On Thu, Oct 15, 2020 at 2:20 AM Michal Hocko <mhocko@suse.com> wrote:
>
> On Wed 14-10-20 09:57:20, Suren Baghdasaryan wrote:
> > On Wed, Oct 14, 2020 at 5:09 AM Michal Hocko <mhocko@suse.com> wrote:
> [...]
> > > > > The need is similar to why oom-reaper was introduced - when a process
> > > > > is being killed to free memory we want to make sure memory is freed
> > > > > even if the victim is in uninterruptible sleep or is busy and reaction
> > > > > to SIGKILL is delayed by an unpredictable amount of time. I
> > > > > experimented with enabling process_madvise(MADV_DONTNEED) operation
> > > > > and using it to force memory reclaim of the target process after
> > > > > sending SIGKILL. Unfortunately this approach requires the caller to
> > > > > read proc/pid/maps to extract the list of VMAs to pass as an input to
> > > > > process_madvise().
> > >
> > > Well I would argue that this is not really necessary. You can simply
> > > call process_madvise with the full address range and let the kernel
> > > operated only on ranges which are safe to tear down asynchronously.
> > > Sure that would require some changes to the existing code to not fail
> > > on those ranges if they contain incompatible vmas but that should be
> > > possible. If we are worried about backward compatibility then a
> > > dedicated flag could override.
> > >
> >
> > IIUC this is very similar to the last option I proposed. I think this
> > is doable if we treat it as a special case. process_madvise() return
> > value not being able to handle a large range would still be a problem.
> > Maybe we can return MAX_INT in those cases?
>
> madvise is documented to return
>        On success, madvise() returns zero.  On error, it returns -1 and
>        errno is set appropriately.
> [...]
> NOTES
>    Linux notes
>        The Linux implementation requires that the address addr be
>        page-aligned, and allows length to be zero.  If there are some
>        parts of the specified address range that are not mapped, the
>        Linux version of madvise() ignores them and applies the call to
>        the rest (but returns ENOMEM from the system call, as it should).
>
> I have learned about ENOMEM case only now. And it seems this is indeed
> what we are implementing. So if we want to add a new mode to
> opportunistically attempt madvise on the whole given range without a
> failure then we need a specific flag for that. Advice is a number rather
> than a bitmask but (ab)using the top bit or use negative number space
> (e.g. -MADV_DONTNEED) for that sounds possible albeit bit hackish.

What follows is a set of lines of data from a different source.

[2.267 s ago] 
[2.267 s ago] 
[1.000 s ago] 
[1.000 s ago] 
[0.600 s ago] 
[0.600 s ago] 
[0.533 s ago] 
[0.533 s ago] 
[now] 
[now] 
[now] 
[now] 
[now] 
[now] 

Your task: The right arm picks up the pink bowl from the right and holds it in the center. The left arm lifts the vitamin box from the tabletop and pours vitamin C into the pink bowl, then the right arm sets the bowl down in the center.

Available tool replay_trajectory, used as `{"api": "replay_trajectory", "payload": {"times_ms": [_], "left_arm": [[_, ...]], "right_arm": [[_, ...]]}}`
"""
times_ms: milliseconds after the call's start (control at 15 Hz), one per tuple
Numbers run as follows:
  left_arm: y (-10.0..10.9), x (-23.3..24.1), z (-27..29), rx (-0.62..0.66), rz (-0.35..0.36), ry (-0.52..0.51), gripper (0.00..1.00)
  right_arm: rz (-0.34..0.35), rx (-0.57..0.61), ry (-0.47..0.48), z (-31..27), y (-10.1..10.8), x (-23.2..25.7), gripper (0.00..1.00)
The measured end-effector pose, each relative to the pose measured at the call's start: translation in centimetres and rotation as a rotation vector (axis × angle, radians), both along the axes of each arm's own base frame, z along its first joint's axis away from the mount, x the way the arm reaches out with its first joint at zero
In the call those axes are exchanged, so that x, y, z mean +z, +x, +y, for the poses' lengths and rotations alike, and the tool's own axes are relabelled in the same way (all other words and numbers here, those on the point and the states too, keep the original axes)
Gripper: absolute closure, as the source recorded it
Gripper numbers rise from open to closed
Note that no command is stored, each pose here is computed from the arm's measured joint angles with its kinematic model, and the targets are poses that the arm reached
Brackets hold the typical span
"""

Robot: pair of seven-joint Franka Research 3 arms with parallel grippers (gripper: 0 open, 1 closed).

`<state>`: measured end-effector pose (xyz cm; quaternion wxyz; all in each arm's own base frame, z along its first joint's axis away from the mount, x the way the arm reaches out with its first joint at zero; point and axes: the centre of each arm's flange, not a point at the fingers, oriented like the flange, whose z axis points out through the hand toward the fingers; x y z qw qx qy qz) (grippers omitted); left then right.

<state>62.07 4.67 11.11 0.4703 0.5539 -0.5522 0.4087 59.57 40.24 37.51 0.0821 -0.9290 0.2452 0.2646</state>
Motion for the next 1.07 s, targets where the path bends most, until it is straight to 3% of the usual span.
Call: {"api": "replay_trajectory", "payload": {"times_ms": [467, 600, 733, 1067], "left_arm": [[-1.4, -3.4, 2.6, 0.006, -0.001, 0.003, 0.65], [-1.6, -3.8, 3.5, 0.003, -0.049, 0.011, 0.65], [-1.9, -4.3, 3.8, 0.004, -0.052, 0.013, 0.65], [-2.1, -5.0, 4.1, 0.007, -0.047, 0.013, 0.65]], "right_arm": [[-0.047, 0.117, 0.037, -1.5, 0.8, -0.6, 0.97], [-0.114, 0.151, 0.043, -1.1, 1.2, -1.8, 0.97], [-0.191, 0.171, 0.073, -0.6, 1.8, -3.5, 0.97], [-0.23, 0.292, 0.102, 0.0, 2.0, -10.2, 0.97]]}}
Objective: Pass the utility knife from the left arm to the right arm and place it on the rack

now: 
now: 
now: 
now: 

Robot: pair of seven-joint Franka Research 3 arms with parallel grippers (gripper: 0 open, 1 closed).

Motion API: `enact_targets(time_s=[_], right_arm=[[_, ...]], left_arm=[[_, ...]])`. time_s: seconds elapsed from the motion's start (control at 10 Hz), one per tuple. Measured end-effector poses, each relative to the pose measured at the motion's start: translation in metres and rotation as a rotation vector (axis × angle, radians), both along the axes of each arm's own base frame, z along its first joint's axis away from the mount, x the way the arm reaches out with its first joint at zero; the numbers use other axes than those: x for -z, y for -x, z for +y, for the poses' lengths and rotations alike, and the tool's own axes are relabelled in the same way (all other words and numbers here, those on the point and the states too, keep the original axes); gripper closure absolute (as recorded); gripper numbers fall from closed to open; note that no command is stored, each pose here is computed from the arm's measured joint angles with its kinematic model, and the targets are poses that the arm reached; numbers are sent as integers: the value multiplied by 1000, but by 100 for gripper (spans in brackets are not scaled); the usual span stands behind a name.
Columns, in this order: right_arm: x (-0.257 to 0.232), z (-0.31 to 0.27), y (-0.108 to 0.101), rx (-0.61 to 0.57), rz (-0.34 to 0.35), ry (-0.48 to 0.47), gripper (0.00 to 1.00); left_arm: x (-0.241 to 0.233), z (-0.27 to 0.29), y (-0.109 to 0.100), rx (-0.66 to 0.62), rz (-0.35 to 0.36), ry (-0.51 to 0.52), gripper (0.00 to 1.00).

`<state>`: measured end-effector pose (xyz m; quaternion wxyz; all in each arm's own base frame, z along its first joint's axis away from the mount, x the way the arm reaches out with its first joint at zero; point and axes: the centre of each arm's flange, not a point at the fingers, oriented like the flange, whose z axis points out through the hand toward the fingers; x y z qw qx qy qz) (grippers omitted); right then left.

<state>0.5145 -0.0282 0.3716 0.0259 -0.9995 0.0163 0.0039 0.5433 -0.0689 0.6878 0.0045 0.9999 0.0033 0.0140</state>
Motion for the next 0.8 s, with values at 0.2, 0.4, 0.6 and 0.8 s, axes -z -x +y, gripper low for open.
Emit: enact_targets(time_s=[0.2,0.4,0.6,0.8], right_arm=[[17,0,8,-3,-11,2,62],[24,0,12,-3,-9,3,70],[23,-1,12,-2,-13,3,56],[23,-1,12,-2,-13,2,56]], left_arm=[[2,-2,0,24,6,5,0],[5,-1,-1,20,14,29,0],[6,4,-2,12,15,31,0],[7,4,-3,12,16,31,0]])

process_madvise() has an additional flag parameter. Why not have a
separate flag to denote that we want to just skip VMA gaps and proceed
without error? Something like MADVF_SKIP_GAPS?

>
> [...]
> > > I do have a vague recollection that we have discussed a kill(2) based
> > > approach as well in the past. Essentially SIG_KILL_SYNC which would
> > > not only send the signal but it would start a teardown of resources
> > > owned by the task - at least those we can remove safely. The interface
> > > would be much more simple and less tricky to use. You just make your
> > > userspace oom killer or potentially other users call SIG_KILL_SYNC which
> > > will be more expensive but you would at least know that as many
> > > resources have been freed as the kernel can afford at the moment.
> >
> > Correct, my early RFC here
> > https://patchwork.kernel.org/project/linux-mm/patch/20190411014353.113252-3-surenb@google.com
> > was using a new flag for pidfd_send_signal() to request mm reaping by
> > oom-reaper kthread. IIUC you propose to have a new SIG_KILL_SYNC
> > signal instead of a new pidfd_send_signal() flag and otherwise a very
> > similar solution. Is my understanding correct?
>
> Well, I think you shouldn't focus too much on the oom-reaper aspect
> of it. Sure it can be used for that but I believe that a new signal
> should provide a sync behavior. People more familiar with the process
> management would be better off defining what is possible for a new sync
> signal.  Ideally not only pro-active process destruction but also sync
> waiting until the target process is released so that you know that once
> kill syscall returns the process is gone.

If your suggestion is for SIG_KILL_SYNC to perform victim's resource
cleanup in the context of the caller while the victim is in
uninterruptible sleep that would definitely be useful. I assume there
are some resources which can't be reclaimed until the process itself
wakes up and handles the SIGKILL. If so, I hope kill(SIG_KILL_SYNC)
would not have to wait for the victim to wake up and handle the
signal. This would really complicate the userspace in cases when we
just want to reclaim whatever we can without victim's involvement and
continue. For cases when waiting is required waitid() with P_PIDFD can
be used.
Would this semantic work?

>
> --
> Michal Hocko
> SUSE Labs